L’incertezza globale esplode sui mercati: gli attacchi a giacimenti iraniani e le minacce di Teheran alle infrastrutture energetiche della regione fanno impennare i prezzi di petrolio e gas e trascinano le Borse europee in rosso.

A Milano il Ftse Mib perde il 2,2% a 43.761 punti. Inwit crolla del 20% dopo l’accordo tra Tim, Fastweb e Vodafone per nuove torri, seguita da Prysmian (-4,2%), Unicredit (-3,7%) e StM (-3,64%). Eni guadagna l’1,67% grazie al rialzo del Brent.

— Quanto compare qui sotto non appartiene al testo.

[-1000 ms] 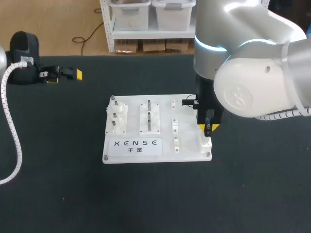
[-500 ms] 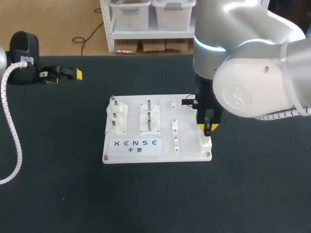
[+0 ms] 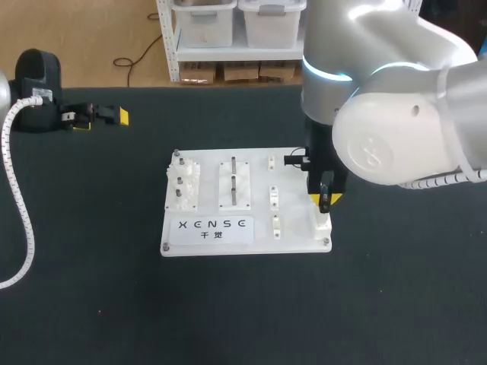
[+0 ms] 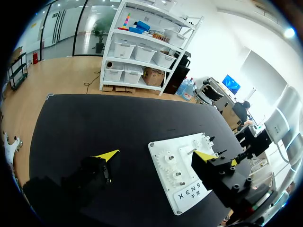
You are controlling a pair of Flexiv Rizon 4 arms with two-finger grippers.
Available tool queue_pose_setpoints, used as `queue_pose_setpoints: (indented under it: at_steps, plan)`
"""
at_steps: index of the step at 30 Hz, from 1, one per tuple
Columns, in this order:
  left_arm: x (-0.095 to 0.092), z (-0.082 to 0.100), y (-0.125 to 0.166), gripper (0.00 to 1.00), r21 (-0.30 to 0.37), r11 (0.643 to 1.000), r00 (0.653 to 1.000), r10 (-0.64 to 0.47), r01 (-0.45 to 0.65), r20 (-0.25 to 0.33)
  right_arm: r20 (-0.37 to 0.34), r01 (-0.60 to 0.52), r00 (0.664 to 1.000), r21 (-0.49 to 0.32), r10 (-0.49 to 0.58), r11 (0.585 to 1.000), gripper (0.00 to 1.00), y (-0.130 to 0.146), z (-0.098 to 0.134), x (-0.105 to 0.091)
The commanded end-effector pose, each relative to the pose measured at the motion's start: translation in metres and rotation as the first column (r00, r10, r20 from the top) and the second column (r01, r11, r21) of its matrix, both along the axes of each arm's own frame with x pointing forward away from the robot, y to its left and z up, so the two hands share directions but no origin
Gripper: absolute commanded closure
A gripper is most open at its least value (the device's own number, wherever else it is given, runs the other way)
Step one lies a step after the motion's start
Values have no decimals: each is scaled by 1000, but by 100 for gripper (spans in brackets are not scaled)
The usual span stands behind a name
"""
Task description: Insert the USB connector, Ethernet cable, and multi-pin plug into their matching sockets one by one.
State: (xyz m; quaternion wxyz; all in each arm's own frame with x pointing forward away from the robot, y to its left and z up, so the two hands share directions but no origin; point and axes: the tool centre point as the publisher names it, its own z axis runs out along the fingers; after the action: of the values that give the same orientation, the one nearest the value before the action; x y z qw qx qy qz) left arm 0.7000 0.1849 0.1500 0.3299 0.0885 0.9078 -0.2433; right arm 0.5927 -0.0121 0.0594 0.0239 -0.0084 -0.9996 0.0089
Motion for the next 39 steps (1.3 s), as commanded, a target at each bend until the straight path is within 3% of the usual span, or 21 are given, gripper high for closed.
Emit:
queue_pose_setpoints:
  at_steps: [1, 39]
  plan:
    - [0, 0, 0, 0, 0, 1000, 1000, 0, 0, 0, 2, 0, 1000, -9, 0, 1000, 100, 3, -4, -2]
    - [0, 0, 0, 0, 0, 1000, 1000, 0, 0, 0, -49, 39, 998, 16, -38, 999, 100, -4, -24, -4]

Sul fronte energetico il Brent sale fino a 116 dollari al barile (+8,2%), mentre il WTI raggiunge i 97 dollari. Il gas europeo tocca in apertura il picco di 74€/MWh, per poi ripiegare a 66€/MWh (+24% rispetto ai valori precedenti). Oro e argento precipitano rispettivamente del 5% e oltre il 10%.

Lo spread Btp-Bund supera gli 82 punti, con il decennale italiano al 3,8%. L’Oat francese è al 3,65%, il decennale tedesco sfiora il 3%. Sul fronte valutario, l’euro resta stabile a 1,1450$.

Anche l’Asia chiude in rosso: Tokyo -3,38%, Hong Kong -2%, Shenzhen -2,27%, Shanghai -1,39%, Seul -2,7%. La BoJ lascia invariati i tassi, aumentando i timori sull’inflazione, mentre i segnali restrittivi della Fed pesano sul sentiment globale in attesa della Bce.

Gli analisti evidenziano che il conflitto in Iran ha aperto una nuova fase di forte volatilità sui mercati energetici. Ricardo Evangelista, senior analyst di ActivTrades, sottolinea: «L’interruzione dei mercati energetici potrebbe estendersi oltre lo Stretto di Hormuz e compromettere la capacità produttiva di uno dei principali centri di estrazione al mondo».